On remand, CGRS and co-counsel submitted extensive country conditions documentation showing very high rates of impunity for violence against women in Mexico, the culture of machismo, and widespread social tolerance for domestic violence and discrimination against women.
CGRS also submitted two affidavits. One was by Dr. Alicia Elena Pérez Duarte y Noroña, a professor of law and former special prosecutor for crimes against women. Dr. Perez focused on the deeply entrenched societal acceptance of domestic violence and the unwillingness and inability of the Mexican government to protect women from it. A second affidavit came from Jimena Avalos Capin, a Mexican constitutional and administrative law attorney with expertise in issues of transparency and access to information. This affidavit explained the inability of women to safely relocate because of the ease with which anyone can bribe or otherwise purchase information from governmental databases in Mexico (which keep personal information on individuals, including residential addresses).
To address the one-year bar, CGRS submitted the expert affidavit of Stuart Lustig, MD, a former professor of psychiatry at the University of California, San Francisco Medical Center. Dr. Lustig addressed the commonly held erroneous belief that someone who is too traumatized to apply for asylum would not be able to function at a relatively high level in other aspects of their daily life. Dr.

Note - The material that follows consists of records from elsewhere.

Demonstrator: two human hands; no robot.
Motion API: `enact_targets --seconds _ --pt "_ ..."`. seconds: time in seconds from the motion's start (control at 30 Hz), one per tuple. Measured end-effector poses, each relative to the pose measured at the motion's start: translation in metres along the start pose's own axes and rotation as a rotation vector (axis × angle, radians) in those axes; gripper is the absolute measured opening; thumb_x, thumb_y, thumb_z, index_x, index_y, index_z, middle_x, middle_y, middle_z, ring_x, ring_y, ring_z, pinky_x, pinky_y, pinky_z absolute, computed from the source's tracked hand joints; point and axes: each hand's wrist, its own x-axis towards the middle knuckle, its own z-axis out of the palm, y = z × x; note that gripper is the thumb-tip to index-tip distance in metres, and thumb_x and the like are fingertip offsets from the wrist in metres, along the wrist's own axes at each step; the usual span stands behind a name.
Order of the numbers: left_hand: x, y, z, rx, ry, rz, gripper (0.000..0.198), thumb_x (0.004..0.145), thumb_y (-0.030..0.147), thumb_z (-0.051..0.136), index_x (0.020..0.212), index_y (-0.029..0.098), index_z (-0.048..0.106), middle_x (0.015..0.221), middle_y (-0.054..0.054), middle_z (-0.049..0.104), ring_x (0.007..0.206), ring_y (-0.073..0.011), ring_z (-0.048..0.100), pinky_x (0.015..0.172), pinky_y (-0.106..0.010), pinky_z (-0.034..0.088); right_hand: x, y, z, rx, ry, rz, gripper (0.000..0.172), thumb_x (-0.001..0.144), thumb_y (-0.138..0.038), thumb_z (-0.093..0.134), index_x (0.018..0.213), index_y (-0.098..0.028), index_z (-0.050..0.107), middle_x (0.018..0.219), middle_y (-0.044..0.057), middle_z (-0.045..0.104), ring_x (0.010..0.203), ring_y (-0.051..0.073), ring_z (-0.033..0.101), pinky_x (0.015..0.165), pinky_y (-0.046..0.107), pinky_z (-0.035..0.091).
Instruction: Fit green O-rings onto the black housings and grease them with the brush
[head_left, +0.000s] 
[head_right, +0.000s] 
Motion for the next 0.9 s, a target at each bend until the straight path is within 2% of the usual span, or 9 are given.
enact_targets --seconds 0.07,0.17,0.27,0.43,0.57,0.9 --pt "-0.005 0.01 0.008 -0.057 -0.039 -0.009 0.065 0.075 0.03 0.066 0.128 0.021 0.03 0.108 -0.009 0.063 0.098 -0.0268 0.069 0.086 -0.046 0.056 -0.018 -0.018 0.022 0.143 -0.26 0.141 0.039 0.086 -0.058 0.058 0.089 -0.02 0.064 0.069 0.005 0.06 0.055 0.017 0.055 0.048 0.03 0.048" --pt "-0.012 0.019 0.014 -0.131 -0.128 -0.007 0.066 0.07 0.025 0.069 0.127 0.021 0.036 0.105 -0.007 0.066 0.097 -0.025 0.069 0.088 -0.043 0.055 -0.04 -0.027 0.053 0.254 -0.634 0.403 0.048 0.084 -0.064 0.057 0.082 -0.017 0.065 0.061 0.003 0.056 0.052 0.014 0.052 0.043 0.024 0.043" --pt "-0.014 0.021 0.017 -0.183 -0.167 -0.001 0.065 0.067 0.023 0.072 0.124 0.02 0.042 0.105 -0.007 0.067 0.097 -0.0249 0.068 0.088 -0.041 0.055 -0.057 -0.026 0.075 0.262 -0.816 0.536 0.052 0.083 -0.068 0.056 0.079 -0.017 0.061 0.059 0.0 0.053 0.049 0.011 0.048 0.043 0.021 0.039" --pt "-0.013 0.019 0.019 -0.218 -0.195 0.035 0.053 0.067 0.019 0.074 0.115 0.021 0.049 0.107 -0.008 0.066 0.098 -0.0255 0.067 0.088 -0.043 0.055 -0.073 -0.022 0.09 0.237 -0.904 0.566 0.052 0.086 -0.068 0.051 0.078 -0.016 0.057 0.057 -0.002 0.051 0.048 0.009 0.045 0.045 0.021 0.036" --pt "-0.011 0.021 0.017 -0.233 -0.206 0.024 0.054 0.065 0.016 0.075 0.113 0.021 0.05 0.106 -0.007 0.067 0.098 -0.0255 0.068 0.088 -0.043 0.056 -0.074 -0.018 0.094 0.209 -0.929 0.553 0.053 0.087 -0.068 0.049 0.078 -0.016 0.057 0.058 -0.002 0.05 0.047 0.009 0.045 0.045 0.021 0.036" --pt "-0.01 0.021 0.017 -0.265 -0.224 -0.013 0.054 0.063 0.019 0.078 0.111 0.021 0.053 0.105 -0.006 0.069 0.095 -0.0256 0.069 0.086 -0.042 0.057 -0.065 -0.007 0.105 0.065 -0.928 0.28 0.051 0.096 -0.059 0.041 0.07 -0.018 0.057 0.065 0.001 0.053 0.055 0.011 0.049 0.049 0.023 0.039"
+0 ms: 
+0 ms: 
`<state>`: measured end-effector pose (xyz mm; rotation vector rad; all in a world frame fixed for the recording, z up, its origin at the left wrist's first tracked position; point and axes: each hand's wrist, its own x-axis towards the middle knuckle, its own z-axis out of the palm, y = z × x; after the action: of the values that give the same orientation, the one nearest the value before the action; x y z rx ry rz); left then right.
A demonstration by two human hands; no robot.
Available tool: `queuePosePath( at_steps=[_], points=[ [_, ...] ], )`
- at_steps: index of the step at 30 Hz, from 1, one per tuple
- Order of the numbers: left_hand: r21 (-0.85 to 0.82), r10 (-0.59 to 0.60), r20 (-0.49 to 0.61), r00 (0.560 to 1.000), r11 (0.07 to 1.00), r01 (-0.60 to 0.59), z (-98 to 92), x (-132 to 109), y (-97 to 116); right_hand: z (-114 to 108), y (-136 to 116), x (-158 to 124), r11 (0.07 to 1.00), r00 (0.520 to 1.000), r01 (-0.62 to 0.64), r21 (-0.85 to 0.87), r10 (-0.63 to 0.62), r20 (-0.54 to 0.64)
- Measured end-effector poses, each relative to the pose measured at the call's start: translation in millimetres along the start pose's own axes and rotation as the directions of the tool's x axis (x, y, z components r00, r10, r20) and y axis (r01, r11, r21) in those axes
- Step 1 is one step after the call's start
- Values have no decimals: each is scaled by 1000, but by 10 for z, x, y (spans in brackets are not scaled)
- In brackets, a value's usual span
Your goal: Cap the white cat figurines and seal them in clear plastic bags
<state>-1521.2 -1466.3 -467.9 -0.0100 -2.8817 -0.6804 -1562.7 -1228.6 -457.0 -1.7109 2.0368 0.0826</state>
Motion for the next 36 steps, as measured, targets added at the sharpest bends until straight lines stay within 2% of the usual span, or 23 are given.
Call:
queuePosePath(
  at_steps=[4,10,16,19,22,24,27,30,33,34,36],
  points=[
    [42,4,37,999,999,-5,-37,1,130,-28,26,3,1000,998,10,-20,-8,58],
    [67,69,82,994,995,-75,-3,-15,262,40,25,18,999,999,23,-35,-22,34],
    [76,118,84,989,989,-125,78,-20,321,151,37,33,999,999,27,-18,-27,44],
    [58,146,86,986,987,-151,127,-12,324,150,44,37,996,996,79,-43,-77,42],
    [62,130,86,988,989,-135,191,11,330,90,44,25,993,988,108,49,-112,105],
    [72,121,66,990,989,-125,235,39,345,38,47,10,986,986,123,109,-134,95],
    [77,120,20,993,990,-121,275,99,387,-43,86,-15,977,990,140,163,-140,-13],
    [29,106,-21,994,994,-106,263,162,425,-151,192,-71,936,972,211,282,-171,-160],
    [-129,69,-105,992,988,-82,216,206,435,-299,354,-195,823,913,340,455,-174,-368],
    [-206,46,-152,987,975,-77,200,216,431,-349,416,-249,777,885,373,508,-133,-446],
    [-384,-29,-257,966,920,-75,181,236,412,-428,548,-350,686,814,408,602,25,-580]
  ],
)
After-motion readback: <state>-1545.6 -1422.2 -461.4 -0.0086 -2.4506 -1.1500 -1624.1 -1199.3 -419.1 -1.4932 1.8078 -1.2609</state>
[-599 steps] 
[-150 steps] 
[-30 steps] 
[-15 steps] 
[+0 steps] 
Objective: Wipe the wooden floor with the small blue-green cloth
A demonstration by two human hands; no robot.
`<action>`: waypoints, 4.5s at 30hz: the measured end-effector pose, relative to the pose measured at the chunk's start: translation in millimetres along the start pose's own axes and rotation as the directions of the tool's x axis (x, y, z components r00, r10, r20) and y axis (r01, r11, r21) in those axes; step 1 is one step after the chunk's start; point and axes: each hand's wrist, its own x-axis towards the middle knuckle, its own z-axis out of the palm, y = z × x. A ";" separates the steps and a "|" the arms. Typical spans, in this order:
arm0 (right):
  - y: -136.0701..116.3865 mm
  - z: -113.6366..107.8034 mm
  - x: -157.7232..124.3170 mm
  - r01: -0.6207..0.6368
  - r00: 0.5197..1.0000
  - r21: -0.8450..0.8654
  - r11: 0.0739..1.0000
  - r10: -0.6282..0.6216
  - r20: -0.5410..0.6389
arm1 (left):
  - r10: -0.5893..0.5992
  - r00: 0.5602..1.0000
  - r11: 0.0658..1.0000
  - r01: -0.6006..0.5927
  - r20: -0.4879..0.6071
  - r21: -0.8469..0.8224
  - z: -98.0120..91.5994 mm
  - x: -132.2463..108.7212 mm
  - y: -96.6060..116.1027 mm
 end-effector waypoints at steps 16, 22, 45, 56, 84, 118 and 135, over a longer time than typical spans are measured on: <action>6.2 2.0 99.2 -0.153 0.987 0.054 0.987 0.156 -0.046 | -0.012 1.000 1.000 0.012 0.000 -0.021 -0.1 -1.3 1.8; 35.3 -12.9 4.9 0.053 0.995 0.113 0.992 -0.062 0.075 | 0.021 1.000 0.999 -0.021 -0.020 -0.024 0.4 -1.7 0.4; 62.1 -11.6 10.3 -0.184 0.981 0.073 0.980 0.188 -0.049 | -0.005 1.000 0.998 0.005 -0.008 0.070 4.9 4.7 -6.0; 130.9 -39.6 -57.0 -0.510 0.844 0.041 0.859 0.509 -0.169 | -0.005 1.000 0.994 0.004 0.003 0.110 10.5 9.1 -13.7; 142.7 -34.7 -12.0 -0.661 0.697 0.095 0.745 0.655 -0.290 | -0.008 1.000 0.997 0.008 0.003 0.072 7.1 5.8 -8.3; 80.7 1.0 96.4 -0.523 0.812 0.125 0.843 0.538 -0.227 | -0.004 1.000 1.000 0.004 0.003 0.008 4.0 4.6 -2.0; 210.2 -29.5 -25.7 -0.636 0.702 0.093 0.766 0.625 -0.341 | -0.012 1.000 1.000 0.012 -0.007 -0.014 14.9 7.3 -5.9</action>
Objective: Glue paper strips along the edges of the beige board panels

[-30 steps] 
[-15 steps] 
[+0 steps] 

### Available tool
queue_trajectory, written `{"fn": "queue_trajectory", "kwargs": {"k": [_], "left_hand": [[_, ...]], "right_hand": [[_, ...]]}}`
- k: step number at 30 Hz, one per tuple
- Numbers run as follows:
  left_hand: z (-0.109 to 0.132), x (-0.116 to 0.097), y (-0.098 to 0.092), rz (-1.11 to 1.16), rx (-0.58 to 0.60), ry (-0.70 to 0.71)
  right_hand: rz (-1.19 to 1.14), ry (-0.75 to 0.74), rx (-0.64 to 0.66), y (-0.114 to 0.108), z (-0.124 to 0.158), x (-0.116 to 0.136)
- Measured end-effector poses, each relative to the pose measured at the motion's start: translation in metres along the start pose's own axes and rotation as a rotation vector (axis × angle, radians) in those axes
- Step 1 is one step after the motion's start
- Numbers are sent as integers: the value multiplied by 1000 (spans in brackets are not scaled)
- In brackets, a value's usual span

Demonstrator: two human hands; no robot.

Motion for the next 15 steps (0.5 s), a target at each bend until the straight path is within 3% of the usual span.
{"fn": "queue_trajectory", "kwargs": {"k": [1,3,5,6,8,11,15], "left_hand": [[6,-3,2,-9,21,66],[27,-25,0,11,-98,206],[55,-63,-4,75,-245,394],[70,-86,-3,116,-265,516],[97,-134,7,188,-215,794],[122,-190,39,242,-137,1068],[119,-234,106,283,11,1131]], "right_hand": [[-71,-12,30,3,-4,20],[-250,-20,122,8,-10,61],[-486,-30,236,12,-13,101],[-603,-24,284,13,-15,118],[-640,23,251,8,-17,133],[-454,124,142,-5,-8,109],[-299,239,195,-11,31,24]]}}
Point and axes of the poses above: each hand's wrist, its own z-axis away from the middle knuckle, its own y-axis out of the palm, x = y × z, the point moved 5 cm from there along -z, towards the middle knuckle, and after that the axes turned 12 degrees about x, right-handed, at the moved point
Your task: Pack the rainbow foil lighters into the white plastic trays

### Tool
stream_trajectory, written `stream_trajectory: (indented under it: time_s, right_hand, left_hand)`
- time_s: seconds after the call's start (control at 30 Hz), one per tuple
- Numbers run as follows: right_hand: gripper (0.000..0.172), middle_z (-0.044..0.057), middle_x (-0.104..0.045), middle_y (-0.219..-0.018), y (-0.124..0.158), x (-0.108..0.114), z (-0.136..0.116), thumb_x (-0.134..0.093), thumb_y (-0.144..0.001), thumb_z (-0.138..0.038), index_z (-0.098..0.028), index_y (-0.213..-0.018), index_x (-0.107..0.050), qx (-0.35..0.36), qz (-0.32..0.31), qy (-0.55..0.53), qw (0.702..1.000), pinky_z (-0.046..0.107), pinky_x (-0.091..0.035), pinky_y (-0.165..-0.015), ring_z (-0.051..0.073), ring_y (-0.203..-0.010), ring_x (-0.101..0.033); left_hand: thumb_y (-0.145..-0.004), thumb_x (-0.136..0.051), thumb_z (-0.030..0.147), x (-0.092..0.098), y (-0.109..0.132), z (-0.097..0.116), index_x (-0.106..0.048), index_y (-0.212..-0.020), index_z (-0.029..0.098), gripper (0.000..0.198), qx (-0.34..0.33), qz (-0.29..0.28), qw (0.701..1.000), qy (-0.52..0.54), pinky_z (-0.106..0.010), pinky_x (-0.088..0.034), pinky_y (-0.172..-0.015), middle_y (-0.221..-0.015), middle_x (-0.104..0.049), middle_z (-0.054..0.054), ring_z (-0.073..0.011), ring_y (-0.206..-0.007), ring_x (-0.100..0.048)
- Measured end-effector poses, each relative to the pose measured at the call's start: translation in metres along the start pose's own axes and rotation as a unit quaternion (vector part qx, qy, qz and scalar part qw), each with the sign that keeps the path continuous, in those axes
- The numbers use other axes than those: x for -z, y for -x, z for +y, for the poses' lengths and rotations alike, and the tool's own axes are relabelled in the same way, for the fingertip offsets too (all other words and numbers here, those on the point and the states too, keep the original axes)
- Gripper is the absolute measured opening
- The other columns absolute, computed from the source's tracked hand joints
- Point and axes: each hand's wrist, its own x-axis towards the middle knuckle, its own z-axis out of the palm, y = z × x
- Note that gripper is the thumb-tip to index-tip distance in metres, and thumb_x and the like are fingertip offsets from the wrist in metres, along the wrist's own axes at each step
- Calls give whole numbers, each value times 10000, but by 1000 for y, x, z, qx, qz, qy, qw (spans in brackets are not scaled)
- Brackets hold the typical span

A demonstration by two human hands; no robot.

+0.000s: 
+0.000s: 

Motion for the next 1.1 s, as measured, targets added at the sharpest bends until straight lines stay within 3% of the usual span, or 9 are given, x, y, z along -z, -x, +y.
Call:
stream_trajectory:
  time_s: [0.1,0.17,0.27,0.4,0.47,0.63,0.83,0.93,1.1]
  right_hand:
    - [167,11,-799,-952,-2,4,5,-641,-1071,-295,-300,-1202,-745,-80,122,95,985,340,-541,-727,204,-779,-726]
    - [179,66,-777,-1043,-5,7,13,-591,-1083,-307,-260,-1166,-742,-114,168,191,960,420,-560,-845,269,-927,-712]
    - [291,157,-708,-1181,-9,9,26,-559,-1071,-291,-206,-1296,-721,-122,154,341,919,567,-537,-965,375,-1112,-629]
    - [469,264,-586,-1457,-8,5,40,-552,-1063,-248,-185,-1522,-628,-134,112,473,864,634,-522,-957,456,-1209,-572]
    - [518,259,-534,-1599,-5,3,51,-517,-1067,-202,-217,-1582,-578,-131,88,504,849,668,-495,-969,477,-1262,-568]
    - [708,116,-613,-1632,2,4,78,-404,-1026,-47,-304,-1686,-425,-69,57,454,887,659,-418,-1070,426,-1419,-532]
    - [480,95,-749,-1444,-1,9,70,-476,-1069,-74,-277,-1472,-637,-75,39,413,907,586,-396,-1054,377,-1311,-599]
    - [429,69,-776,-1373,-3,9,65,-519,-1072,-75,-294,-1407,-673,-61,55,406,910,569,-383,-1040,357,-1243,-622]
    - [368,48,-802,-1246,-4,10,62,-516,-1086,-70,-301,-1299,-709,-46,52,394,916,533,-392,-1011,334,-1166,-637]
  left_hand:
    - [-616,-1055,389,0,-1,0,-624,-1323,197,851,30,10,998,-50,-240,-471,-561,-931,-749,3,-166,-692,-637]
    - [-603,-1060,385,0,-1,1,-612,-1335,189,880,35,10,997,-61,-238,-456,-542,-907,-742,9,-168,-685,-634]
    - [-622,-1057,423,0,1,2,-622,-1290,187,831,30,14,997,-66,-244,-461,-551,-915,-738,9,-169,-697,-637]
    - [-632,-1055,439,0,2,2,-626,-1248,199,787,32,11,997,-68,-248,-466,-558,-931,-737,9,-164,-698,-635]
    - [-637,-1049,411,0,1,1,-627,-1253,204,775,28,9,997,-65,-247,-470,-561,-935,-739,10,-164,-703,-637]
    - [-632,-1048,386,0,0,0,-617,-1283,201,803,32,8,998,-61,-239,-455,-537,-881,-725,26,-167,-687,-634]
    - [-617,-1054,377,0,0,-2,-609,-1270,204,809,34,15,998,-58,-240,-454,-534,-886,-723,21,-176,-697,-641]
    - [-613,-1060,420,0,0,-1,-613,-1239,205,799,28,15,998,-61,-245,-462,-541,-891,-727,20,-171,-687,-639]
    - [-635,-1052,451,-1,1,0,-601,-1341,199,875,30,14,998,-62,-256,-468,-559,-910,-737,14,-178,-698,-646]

Lustig explained that PTSD may incapacitate an individual from filing for asylum "while leaving intact their ability to function and survive on a day to day basis."
After reviewing Ms. L-R-’s additional evidence, DHS — as it had done in the R-A- case — stipulated that Ms. L-R- was eligible for asylum and merited asylum in the exercise of discretion. On August 4, 2010, a San Francisco IJ granted Ms. L-R- asylum in a summary order. The order simply states that asylum is granted, with a notation that the grant was a result of “stipulation of the parties.”
The developments in Matter of L-R-, coupled with Matter of R-A-, have persuaded other judges and opened the doors for other women. However, the CGRS’s tracking of cases indicates that the shifting policy positions and absence of applicable jurisprudential or regulatory norms have resulted in contradictory and arbitrary outcomes and the failure of protection for women victims of intimate partner violence.
Significance of the DHS Position in Matter of L-R-
Because the 2009 DHS brief represents the position of the agency, it is binding on Asylum Officers, and DHS trial attorneys should not take positions inconsistent with the brief.
The reasoning and analysis in the 2009 DHS brief in L-R- is not limited to domestic violence asylum claims. It is also relevant to gender-based claims more broadly. The brief takes the position that gender and status in a relationship, status in the family, and/or status in society can define a social group that fulfills all the current social group requirements, and that these characteristics may be one central reason for gender-based persecution.
The DHS brief in L-R- also provides a framework for how to address social group claims generally. It flushes out the social visibility and particularity requirements that have erected significant barriers to social group asylum claims and that have been rejected by the Courts of Appeals for the Third and Seventh Circuits.